Other deities, who had previously been associated with national destiny (e.g., Zeus, Yahweh, and Isis), were raised to the status of transcendent, supreme deities whose power and ontological status (relating to being or existence) far surpassed the other gods,...


hese techniques for achieving ascent or a divine epiphany make up the bulk of the material that has usually been termed magical, theurgic (referring to the art of persuading a god to reveal himself and grant salvation, healing, and other requests), or astrological and that represents the characteristic expression of Hellenistic religiosity.


Rather than an expression of the alternation of life and death, of fertility and sterility, and a celebration of the promise of renewal for the land and the people, the seasonal drama was homologized to a soteriology (salvation concept) concerning the destiny, fortune, and salvation of the individual after death. The collective agricultural rite became a mystery, a salvific experience reserved for the elect (such as the Greek mystery religion of Eleusis). Other traditions even more radically reinterpreted the ancient figures. The cosmic or seasonal drama was interiorized to refer to the divine soul within man that must be liberated. -"

If one read this article before Christianity you could literally predict how the religion would emerge if you combine these ideas with OT theology. This is exactly what Mark did, using Paul, the OT and a few other sources.

So older versions of agricultural cycles were replaced with salvation of the soul and getting into Heaven. Christianity is one big Hellenized religion.

Prior to Hellenism people were not religious to get into an afterlife. That wasn't a thing. People didn't go to church, they just participated in cultic acts to gain favors like good weather. There was a popular saying that translated into something like "Before I was here I didn't care, now I am here, after I am gone I won't care anymore"
There is a lecture by Bart Ehrman that explains this in detail I can link to. So these are in fact Greek ideas blended into other religions. Savior demigods and afterlife entry are Greek myths.
 

muhammad_isa

Veteran Member
Jesus is a Hellenistic creation? dying/rising savior demigods are from Hellenism? They undergo a passion, defeat death, get followers into an afterlife, that is a part of Hellenism..

Ah, you are referring to orthodox Christianity, and not "Jesus".
I would agree with you re dying/rising savior demigods..
..but not regards an afterlife.

Christian scholarship has enough evidence to say that Daniel was written in the 2nd century BC and the story claims to take place in 6BC. It's fiction?

..doesn't answer my question..
Who was Daniel, and when was he SUPPOSED to have lived?

This is a very important book, it swept away the accumulated dust of centuries and opened up a new, realistic, understanding of the past it described, an understanding that has thoroughly replaced the anachronism of the 'general claim' referred to in the opening line of the review"

..important to you, but not me. :D
It offers little in the way of spiritual guidance.
I much prefer the Bible !

As I say, you can't prove Moses did not exist.
I am 100% sure of that .. because he DID exist, imo :D
 

muhammad_isa

Veteran Member
Prior to Hellenism people were not religious to get into an afterlife.
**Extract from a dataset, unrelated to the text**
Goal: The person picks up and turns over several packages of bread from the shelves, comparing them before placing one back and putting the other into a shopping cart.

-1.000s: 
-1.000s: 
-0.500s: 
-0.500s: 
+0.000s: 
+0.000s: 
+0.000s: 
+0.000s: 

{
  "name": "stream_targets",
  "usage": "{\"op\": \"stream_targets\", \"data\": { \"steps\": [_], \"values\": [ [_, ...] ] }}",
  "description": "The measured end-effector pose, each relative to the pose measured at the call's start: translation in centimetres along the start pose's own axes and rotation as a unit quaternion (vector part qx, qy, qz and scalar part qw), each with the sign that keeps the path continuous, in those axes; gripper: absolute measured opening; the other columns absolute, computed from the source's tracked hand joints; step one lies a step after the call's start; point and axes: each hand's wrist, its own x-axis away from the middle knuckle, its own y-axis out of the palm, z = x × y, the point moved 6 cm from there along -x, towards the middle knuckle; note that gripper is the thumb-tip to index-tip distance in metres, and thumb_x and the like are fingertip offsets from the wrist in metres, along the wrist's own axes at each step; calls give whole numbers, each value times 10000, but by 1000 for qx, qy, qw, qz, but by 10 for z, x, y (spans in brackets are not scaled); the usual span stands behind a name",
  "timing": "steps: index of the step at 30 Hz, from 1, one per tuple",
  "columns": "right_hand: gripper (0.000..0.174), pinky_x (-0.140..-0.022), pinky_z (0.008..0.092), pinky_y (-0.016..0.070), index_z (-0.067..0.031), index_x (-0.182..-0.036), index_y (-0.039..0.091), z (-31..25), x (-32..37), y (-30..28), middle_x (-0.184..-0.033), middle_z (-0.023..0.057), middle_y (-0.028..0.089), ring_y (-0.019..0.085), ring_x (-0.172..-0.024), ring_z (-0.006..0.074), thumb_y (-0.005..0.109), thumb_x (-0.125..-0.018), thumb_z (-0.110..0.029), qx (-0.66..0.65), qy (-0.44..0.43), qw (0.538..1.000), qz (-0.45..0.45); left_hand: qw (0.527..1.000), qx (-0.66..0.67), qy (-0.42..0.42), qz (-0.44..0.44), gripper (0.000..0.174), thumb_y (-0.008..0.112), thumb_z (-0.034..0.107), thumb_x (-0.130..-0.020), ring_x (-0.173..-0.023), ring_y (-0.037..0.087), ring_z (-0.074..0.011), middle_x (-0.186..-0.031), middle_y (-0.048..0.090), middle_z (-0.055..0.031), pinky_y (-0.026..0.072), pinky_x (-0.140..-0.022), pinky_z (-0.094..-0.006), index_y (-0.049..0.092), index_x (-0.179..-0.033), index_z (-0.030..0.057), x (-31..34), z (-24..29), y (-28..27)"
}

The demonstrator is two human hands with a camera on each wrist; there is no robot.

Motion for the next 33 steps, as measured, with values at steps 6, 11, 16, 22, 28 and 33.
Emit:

That wasn't a thing. People didn't go to church, they just participated in cultic acts to gain favors like good weather. There was a popular saying that translated into something like "Before I was here I didn't care, now I am here, after I am gone I won't care anymore"
There is a lecture by Bart Ehrman that explains this in detail I can link to. So these are in fact Greek ideas blended into other religions. Savior demigods and afterlife entry are Greek myths.

Right .. Bart Erhman is an expert in Christian texts, and early Christianity.
I agree with what you say here to a large extent.
However .. you are making assumptions about ancient history, and extrapolating your atheistic beliefs to include the many centuries BEFORE early Christianity..
..much like your claims of non-existent prophets in the OT etc.

What is the title of the OP? CHOICE?

I make my choice, and you make yours.
Take care not to confuse "evidence" with your presuppositions.